The culture emerged when a group from Central Europe carried livestock husbandry into what is now Russia. Scientists note that this group carried relatively low genetic diversity, a sign of strict social rules and strong community cohesion that helped steer their shared way of life across distant lands.

A team of Russian paleogeneticists, led by Kharis Mustafin of the Moscow Institute of Physics and Technology, investigated the roots of the Fatyanovo tradition. They have long pursued paleogenetic methods to map the development of the Russian Plain and the Middle Volga, aiming to shed light on how early populations moved and settled in diverse landscapes.

In the third millennium BCE, the Fatyanovo culture extended through the basins of the Oka, Volga, and Kama rivers.
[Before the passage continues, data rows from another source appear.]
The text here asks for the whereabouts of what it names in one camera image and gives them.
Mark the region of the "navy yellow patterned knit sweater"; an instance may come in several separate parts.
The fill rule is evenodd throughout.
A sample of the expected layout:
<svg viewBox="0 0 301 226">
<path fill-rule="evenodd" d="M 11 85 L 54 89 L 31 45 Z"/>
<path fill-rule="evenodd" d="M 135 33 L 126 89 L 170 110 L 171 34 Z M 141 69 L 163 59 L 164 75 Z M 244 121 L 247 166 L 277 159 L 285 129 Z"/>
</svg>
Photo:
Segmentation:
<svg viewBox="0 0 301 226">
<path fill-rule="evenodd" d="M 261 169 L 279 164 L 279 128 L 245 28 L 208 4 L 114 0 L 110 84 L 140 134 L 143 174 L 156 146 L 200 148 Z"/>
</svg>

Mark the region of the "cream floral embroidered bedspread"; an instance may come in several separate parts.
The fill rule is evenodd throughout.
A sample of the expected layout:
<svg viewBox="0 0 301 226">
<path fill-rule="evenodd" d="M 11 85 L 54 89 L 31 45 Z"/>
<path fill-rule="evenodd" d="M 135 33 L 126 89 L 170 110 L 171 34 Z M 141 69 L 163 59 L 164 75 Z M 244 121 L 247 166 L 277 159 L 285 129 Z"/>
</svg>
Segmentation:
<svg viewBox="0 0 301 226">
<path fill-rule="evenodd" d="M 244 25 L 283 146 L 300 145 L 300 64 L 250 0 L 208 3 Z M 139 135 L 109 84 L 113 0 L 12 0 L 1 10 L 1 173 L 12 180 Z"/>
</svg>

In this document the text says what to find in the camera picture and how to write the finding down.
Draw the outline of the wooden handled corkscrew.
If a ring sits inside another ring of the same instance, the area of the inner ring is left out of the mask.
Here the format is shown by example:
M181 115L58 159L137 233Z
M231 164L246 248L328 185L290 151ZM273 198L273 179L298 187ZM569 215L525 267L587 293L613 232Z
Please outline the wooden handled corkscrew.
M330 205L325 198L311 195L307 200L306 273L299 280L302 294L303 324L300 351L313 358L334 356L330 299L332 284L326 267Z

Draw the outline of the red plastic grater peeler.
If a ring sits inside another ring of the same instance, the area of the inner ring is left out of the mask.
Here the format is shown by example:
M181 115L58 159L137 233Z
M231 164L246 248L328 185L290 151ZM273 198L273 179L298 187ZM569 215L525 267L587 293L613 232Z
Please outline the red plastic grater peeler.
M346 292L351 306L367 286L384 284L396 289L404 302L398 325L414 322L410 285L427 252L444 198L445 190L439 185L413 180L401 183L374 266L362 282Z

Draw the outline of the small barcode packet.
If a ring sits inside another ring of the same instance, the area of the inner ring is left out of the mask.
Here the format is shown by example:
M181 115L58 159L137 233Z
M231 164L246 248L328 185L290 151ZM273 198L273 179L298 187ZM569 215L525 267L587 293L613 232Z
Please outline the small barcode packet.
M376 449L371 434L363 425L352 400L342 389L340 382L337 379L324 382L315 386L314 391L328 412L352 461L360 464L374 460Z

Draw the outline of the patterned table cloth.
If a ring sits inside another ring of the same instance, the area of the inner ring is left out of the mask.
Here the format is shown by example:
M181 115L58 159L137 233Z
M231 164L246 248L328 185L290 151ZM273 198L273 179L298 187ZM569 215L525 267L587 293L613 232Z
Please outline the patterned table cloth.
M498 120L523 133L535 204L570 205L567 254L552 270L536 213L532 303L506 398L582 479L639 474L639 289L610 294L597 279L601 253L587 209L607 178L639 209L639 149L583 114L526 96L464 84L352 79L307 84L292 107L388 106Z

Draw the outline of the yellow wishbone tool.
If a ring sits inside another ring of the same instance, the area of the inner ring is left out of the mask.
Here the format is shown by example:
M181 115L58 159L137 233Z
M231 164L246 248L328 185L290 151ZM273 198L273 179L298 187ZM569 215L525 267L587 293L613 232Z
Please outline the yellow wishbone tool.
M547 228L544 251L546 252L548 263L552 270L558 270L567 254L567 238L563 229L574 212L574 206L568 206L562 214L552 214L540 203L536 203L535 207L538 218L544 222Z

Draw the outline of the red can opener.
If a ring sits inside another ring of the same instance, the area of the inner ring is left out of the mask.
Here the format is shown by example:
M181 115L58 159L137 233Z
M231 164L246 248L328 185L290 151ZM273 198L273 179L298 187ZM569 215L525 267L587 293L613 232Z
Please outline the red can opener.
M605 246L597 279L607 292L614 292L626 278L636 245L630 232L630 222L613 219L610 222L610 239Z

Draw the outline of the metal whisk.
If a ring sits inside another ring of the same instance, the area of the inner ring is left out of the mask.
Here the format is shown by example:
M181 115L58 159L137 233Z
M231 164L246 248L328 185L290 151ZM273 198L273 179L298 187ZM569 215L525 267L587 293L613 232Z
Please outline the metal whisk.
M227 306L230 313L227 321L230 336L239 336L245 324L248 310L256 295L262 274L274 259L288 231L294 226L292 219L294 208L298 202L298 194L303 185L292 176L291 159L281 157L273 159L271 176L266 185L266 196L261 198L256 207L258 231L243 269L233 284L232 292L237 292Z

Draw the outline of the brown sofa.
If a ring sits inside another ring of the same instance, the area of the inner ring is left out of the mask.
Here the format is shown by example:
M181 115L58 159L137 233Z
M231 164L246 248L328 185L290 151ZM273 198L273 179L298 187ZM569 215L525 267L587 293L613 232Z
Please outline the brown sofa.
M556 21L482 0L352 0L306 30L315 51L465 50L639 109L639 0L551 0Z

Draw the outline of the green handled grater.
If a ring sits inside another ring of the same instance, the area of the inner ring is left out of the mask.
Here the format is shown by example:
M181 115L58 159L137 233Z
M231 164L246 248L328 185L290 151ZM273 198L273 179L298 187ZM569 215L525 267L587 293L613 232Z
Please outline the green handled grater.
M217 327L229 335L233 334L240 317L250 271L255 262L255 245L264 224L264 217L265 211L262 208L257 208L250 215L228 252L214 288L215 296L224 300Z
Its people were among the first to adopt animal husbandry in the forested zones of the Russian Plain, and scholars regard them as closely related to some of the earliest proto-European communities linked to the Corded Ware culture. By extracting DNA from skeletal remains and sequencing the genomes of 25 Fatyanovo individuals, researchers traced possible ancestral homes and migration routes. The study supports a European origin for these early pastoralists and outlines a plausible path of movement from Central Europe toward the eastern regions of the Russian Plain.

In earlier projects, researchers noted attempts to introduce new bison lineages in Bashkiria for breeding purposes, reflecting a broader pattern of animal exchange and husbandry linked to this era’s movements across the region.